In order to find all the versions, we move up one folder and ask for all sub-directories that not end with SNAPSHOT. The way to do this is by providing a filter to the listFiles method. The filter is an instance of the provided filter NonSnapshotDirectoryFilter. Than we go through the folders and compare each folder with the highest version found so far. Comparing the versions is done in the following code block.

private boolean higherThan(highestVersion, newVersion) {
    def highestArr = highestVersion.tokenize('.')
    def newArr = newVersion.tokenize('.')
    if (highestVersion.endsWith("RELEASE") && !newVersion.endsWith("RELEASE")) {
        return false
    }
    return compareTwoIntegersInArray(highestArr, newArr, 0)
}

private boolean compareTwoIntegersInArray(highestArr, newArr, counter) {
    def counterPlus1 = counter + 1
    if (highestArr[counter] == newArr[counter]) {
        if (highestArr.size() > counterPlus1 && newArr.size() > counterPlus1) {
            return compareTwoIntegersInArray(highestArr, newArr, counterPlus1)
        } else if (newArr.size() > counterPlus1) {
            return true
        }
    } else {
        def highest = highestArr[counter]
        def newest = newArr[counter]
        if (highest.isInteger() && newest.isInteger()) {
            if (highest.toInteger() < newest.toInteger()) {
                return true
            }
        } else {
            if (highest < newest) {
                return true
            }
        }
    }
    return false
}

The most important part to grasp here is what a version looks like and how we determine the highest version.
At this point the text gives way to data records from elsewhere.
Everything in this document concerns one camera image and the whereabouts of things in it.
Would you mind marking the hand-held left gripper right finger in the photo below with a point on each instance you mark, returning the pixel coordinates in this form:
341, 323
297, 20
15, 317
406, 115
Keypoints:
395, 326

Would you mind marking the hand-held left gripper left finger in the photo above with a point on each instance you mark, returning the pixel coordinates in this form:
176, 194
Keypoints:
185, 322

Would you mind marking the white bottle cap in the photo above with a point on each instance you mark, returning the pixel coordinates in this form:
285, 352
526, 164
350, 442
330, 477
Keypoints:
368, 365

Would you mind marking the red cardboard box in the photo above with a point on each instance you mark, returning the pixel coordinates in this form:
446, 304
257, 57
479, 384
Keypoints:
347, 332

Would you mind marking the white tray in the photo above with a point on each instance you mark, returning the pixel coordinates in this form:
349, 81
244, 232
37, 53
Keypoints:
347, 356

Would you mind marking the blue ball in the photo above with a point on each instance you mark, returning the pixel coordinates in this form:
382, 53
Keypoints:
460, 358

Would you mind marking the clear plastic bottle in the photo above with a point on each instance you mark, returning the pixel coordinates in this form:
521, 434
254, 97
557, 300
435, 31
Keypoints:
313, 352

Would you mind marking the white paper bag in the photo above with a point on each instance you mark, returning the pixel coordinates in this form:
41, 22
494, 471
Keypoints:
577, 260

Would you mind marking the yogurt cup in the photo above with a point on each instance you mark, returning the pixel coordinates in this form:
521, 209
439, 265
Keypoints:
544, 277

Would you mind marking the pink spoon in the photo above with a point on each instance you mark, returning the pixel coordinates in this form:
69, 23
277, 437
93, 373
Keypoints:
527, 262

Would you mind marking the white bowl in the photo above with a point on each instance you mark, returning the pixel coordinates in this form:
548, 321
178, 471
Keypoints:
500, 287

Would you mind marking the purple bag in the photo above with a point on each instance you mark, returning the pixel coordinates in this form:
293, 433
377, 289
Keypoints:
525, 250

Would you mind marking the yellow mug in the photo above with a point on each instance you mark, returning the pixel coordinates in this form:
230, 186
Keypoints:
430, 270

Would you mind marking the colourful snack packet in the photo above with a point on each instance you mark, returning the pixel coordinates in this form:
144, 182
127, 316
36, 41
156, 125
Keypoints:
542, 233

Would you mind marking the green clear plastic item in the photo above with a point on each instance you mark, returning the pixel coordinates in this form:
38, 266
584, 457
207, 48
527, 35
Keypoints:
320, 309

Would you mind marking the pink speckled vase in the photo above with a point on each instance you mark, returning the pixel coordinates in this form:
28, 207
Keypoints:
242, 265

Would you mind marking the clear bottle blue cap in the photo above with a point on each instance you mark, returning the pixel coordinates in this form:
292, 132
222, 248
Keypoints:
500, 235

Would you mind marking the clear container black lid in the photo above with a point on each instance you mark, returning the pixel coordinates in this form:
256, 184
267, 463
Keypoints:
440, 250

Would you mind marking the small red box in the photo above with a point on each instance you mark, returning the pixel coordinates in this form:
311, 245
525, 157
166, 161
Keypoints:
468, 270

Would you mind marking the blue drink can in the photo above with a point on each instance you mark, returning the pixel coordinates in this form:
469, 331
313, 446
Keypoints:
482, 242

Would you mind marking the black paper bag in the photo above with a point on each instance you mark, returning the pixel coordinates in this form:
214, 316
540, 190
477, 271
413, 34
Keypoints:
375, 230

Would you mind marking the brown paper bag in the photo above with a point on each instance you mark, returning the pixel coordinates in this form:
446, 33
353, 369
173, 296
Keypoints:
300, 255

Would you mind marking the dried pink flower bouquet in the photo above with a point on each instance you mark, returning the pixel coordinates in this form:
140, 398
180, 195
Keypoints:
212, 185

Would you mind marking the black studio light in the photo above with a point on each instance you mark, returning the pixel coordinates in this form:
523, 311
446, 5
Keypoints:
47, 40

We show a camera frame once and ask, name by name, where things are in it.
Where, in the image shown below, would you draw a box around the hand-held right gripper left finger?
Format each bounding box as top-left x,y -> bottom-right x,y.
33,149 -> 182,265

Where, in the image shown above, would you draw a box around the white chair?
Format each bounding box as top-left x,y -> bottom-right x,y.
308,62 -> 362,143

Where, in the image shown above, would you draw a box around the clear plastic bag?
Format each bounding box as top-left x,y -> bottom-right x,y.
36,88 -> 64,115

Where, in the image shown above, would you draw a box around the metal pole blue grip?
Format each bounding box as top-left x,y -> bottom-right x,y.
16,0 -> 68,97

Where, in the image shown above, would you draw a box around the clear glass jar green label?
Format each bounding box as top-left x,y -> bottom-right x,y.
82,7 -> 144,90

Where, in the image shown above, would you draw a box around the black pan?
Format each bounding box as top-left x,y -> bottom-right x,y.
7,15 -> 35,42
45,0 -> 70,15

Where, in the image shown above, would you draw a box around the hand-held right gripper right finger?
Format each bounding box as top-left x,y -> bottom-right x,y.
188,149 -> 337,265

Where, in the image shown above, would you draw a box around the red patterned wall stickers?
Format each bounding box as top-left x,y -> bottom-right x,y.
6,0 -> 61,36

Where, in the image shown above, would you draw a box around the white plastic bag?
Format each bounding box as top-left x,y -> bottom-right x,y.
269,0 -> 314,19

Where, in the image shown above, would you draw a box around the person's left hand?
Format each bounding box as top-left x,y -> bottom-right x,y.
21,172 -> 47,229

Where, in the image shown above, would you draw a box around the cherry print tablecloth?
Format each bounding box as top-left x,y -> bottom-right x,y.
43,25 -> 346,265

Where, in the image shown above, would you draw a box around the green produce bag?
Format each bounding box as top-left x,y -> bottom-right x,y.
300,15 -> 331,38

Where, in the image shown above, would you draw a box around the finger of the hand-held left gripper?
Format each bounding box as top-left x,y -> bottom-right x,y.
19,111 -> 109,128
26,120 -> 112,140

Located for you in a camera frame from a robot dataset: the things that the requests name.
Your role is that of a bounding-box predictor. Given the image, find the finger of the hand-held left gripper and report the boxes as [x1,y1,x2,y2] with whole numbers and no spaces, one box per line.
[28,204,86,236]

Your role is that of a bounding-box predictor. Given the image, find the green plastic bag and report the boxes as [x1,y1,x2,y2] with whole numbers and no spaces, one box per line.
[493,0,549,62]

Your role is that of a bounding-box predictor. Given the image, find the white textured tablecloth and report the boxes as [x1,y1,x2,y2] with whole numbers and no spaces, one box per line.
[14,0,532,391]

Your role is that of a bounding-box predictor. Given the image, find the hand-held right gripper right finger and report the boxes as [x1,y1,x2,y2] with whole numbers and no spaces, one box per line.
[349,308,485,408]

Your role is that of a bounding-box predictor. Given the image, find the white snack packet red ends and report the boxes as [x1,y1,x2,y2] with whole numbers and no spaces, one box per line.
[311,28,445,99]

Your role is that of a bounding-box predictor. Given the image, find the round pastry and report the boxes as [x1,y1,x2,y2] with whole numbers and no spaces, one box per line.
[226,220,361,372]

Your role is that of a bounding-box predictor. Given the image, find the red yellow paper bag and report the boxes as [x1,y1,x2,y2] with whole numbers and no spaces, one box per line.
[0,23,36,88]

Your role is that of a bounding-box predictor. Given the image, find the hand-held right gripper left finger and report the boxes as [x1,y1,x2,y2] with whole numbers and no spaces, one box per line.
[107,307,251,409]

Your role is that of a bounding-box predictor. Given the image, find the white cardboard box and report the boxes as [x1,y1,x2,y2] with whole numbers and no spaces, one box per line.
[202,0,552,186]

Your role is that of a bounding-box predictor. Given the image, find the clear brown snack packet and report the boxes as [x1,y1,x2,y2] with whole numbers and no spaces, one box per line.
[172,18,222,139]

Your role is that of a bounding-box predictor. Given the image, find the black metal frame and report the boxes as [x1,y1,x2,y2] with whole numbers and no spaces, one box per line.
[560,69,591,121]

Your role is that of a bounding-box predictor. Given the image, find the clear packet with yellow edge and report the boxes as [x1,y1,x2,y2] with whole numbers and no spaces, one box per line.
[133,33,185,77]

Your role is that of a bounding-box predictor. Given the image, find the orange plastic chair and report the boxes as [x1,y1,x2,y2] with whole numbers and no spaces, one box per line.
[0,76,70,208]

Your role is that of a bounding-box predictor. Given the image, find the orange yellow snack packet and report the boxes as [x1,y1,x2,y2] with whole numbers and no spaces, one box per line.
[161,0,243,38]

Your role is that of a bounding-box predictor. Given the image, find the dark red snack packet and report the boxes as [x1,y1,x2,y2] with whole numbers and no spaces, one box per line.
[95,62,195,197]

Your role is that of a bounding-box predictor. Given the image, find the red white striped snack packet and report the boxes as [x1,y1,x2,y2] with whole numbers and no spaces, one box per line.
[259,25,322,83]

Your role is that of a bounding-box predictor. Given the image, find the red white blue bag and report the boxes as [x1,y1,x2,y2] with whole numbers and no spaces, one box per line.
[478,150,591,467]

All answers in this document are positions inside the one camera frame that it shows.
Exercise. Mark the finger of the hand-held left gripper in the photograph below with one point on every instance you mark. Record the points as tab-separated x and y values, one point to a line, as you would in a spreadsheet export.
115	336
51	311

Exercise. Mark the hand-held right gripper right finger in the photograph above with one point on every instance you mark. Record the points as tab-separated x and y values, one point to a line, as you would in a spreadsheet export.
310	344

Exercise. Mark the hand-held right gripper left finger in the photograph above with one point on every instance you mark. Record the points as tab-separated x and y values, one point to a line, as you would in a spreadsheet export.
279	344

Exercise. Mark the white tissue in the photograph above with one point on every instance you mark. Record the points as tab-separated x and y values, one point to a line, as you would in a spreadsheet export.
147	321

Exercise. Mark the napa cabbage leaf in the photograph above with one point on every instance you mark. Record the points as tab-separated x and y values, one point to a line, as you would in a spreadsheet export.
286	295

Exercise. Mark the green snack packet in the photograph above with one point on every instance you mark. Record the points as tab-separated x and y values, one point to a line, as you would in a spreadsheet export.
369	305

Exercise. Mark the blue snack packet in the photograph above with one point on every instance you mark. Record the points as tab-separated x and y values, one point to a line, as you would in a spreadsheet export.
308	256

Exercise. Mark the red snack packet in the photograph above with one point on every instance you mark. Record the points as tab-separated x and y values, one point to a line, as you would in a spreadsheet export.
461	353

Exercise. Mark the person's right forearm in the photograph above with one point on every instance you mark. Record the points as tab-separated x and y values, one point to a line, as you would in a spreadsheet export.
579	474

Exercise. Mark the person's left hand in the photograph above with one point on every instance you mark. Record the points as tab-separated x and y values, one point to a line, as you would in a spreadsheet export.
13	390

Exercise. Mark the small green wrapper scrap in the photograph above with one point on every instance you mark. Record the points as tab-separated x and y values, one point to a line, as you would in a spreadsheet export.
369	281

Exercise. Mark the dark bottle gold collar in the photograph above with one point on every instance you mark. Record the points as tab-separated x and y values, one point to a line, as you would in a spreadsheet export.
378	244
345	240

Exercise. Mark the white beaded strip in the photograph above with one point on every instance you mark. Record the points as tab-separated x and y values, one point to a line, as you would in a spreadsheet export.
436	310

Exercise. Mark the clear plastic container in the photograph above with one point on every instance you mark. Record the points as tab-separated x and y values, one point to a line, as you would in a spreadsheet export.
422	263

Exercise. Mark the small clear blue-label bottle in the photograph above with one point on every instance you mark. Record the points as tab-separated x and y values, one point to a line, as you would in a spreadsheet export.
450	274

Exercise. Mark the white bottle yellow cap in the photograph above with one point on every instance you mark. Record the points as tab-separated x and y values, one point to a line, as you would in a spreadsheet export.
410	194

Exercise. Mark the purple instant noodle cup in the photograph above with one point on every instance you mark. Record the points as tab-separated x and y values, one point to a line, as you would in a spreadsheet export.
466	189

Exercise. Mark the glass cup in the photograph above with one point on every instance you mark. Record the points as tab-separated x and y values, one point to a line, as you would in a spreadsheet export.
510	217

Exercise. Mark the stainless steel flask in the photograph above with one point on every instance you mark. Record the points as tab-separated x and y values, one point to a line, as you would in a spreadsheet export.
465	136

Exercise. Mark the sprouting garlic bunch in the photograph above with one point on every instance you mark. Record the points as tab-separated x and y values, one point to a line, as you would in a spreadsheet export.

In the higherThan method we take the string and tokenize it on the dots. Each version looks like 3.1.0. This is an easy one, we can also have 3.1.0.RELEASE or 3.1.0-RC1. Using the arrays from the higherThan method, we compare the two versions. If we can compare them as numbers, we do that, if not we compare them as strings. If one of the versions is shorter (less dots) than the other, i.e. 3.0 and 3.0.1, the longest version wins if the first part is the same. So 3.0.1 is higher than 3.0, but 3.1 is higher than 3.0.1

Final remarks

Within the script we also do some reporting, this is kind of trivial, refer to the code if you want to see how it works.

I ended up cleaning about 7 Gb of my repository, so mission succeeded. As a catch, I do not know yet what I removed that I still needed :-).

As always feel free to ask questions or leave comments for improvements.